The treatments for ejaculatory ahendonia include prescription drugs and one (there may be more) supplement called Yohimbine, therefore, I'll at least try a supplement. From a case study I read, Yohimbine was very successful for treating it but only when used with other drugs, but I couldn't find in the article which ones.

Has anyone on this forum experienced loss of sensation/no contractions during ejaculation, and if so, what, if any, drugs/supplements did you try for treatment and what were the results?

Also, before the peyronie's, I frequently had morning erections, but no more. I have a box with numerous supplements I've tried, but nothing works...any suggestions for natural supplements?



It sounds like you've been dealing with some challenging issues related to Peyronie's disease and its effects on your sexual health. While I'm not a doctor, I can offer some insights based on what you've shared.

Firstly, it's understandable that you're cautious about surgical options, especially given the potential risks involved. Exploring alternative treatments like supplements is a reasonable approach.

Yohimbine is indeed one of the supplements that has been explored for ejaculatory anhedonia. It's derived from the bark of the yohimbe tree and has been used traditionally as an aphrodisiac and to treat erectile dysfunction. Some studies suggest it may help improve sexual function, although its effectiveness can vary from person to person.

However, it's important to note that while supplements like yohimbine may offer some benefits, they may not work for everyone, and their efficacy is not universally supported by scientific evidence. Additionally, they can have side effects and interactions with other medications, so it's essential to consult with a healthcare professional before starting any new supplement regimen, especially considering your medical history and the medications you were previously taking.

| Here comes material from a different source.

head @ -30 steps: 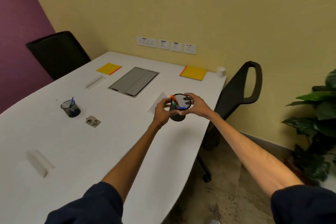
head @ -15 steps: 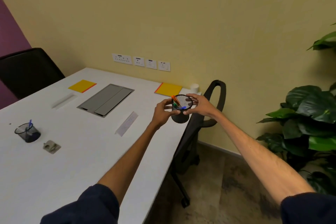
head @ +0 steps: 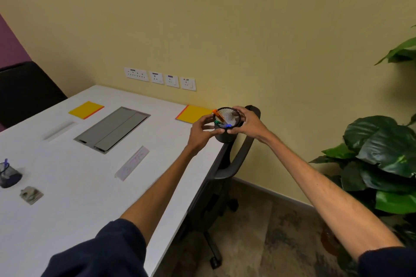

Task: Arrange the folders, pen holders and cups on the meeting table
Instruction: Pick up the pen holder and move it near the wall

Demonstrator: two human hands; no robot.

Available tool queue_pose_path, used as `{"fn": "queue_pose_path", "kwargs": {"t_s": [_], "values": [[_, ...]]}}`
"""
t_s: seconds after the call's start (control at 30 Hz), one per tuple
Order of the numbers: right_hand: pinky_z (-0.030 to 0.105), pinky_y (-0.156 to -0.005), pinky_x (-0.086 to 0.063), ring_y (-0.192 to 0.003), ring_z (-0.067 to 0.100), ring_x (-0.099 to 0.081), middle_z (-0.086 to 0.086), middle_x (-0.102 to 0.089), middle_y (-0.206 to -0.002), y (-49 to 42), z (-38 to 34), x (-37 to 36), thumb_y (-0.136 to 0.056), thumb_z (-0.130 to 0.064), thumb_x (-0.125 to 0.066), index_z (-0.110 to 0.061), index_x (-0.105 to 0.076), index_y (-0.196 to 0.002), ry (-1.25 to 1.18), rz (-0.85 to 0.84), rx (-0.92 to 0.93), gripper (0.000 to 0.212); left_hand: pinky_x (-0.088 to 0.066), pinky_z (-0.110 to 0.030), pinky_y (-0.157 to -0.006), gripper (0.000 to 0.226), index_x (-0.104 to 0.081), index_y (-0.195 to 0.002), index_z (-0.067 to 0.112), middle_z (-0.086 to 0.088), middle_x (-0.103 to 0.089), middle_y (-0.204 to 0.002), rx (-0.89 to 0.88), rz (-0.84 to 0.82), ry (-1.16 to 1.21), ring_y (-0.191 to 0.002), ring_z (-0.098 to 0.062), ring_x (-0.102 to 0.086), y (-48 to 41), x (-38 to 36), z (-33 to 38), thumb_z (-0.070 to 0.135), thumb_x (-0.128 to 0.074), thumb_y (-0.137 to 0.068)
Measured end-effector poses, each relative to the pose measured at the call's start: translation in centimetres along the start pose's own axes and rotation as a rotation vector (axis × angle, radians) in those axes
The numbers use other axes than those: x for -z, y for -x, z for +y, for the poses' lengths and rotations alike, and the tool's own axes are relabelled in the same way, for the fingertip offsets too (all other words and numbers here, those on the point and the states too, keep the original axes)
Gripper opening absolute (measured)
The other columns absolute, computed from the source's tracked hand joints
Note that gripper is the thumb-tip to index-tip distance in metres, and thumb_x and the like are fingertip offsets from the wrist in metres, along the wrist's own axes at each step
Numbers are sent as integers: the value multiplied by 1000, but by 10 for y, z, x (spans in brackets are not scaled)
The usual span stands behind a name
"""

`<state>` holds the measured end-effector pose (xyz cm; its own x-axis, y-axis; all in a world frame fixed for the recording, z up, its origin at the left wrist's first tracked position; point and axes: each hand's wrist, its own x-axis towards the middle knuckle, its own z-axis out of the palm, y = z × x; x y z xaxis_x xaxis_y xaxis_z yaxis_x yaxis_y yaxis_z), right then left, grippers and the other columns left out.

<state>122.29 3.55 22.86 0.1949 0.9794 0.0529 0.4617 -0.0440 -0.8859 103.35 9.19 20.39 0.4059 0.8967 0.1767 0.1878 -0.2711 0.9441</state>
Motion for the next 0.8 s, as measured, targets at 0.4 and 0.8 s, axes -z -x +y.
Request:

As for natural supplements to consider, there's a range of options that some individuals find helpful for sexual health, including L-arginine, ginseng, and maca root. Again, it's crucial to approach these with caution and discuss them with your doctor to ensure they're safe for you and won't interact negatively with any other medications or conditions you have.

In terms of your morning erections, the fact that you've experienced a change in this pattern could be related to various factors, including Peyronie's disease, hormonal changes, or other underlying health issues. It might be worth discussing this with your doctor to explore potential causes and solutions.